日本で心臓ロボット手術(心臓ロボット支援下手術=ダヴィンチ)を行っている病院は、広がりは遅いものの現在27病院に――。

それらの病院で行われている心臓ロボット手術は、「僧帽弁閉鎖不全症」と「三尖弁閉鎖不全症」の疾患に対してで、手術方法は「弁形成術」。それは、保険適用だからです。

なぜ僧帽弁形成術が保険適用なのか。患者さんの中には疑問に思っている方もいらっしゃると思います。私も、「なぜ弁形成術が保険適用なのか」についてはよくわかりませんが、私なりの考えがあります。第1は「弁形成術の手術数と手術の安全性」です。

僧帽弁閉鎖不全症の手術では、弁を取り換える弁置換術のケースが少なく、弁の壊れているところを患者さん自身の組織を使って治す弁形成術が多いのです。心臓ロボット手術が保険適用になった18年の年間手術数を取り上げてみます。

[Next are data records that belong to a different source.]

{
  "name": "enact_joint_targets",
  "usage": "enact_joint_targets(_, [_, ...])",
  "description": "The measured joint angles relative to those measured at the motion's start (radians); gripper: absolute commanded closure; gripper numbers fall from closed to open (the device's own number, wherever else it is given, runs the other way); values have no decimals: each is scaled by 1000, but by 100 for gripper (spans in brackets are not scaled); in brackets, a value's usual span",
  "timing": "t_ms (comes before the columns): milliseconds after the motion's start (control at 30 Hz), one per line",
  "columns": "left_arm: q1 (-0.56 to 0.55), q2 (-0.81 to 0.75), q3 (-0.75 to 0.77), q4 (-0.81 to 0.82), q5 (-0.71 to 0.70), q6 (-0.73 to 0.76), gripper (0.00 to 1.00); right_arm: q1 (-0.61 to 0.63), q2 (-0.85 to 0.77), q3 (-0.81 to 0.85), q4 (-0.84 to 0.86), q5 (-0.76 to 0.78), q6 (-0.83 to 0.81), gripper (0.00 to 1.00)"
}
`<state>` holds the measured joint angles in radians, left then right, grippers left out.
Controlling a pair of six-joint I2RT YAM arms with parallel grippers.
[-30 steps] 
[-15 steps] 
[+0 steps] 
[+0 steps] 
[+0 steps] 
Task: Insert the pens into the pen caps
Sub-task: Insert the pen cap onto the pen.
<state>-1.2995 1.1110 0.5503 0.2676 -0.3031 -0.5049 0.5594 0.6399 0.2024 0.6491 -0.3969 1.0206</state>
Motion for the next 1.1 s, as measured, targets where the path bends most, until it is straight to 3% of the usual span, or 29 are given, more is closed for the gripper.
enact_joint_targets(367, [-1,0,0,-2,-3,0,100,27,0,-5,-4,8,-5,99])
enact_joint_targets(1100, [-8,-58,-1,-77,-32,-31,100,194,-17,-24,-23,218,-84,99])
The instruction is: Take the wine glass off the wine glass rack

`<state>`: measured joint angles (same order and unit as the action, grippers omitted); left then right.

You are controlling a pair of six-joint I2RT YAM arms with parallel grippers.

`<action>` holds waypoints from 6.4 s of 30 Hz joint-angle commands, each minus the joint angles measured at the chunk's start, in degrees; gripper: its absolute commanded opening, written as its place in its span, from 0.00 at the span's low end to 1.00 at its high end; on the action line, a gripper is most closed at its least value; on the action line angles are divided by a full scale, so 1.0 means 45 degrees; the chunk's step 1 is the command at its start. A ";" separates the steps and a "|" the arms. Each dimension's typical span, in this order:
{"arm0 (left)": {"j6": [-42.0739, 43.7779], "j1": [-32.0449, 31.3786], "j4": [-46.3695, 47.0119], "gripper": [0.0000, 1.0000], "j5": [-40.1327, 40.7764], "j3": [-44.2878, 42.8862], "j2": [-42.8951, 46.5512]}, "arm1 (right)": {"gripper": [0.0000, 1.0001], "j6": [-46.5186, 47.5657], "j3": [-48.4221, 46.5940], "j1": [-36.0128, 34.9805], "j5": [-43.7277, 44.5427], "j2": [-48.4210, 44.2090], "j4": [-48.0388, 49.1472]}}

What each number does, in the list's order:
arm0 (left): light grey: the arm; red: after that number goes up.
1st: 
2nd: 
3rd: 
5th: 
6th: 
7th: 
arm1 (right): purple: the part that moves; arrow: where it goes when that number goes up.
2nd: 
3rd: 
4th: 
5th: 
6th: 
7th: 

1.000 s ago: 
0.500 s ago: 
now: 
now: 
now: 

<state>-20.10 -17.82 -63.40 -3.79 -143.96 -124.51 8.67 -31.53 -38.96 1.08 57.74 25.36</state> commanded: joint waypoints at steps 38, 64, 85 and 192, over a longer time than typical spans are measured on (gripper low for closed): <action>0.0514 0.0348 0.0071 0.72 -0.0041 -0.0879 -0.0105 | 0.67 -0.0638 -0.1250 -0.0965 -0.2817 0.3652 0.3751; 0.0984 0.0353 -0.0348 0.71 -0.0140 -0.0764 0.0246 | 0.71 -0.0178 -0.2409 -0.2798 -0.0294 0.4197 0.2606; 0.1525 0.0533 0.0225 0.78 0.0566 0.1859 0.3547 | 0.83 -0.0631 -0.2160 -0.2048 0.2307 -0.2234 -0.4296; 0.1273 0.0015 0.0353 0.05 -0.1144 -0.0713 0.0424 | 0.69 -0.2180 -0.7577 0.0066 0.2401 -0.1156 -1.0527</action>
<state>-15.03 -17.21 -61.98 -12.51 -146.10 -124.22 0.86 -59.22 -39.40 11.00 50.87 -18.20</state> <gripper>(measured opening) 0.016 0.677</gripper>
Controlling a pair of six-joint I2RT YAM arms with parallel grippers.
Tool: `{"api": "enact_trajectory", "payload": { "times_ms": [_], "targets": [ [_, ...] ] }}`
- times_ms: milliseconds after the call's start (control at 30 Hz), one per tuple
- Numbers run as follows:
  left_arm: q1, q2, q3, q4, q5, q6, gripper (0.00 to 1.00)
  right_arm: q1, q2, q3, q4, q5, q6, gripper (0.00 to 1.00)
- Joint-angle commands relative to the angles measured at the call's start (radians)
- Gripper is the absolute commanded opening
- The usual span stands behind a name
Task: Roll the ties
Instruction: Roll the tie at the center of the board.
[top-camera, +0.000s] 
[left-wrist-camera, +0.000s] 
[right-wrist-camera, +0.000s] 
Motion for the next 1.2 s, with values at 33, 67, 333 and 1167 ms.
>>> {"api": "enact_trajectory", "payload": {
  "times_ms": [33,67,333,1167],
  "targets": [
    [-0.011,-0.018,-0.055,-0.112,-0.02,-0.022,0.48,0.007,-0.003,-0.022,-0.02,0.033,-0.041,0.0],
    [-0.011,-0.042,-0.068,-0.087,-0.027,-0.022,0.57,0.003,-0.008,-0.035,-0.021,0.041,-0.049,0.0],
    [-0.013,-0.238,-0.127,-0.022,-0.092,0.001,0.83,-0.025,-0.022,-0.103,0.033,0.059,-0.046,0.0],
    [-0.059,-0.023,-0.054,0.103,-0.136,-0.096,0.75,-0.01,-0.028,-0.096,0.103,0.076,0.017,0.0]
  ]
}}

僧帽弁閉鎖不全症の手術は4894件。その手術で弁置換術が1350件、残りの3544件が弁形成術。弁形成術が約2・6倍の多さです。また、僧帽弁プラス三尖弁の手術を僧帽弁単独の手術と合わせると、僧帽弁形成術は5981件行われていました。そして、僧帽弁置換術の死亡率は4・3%。一方、僧帽弁形成術の死亡率は1%。僧帽弁形成術は弁置換術と比べると手術数が多いのに加え、安全な手術と言えます。それで、心臓ロボット手術の適用になったのだと思います。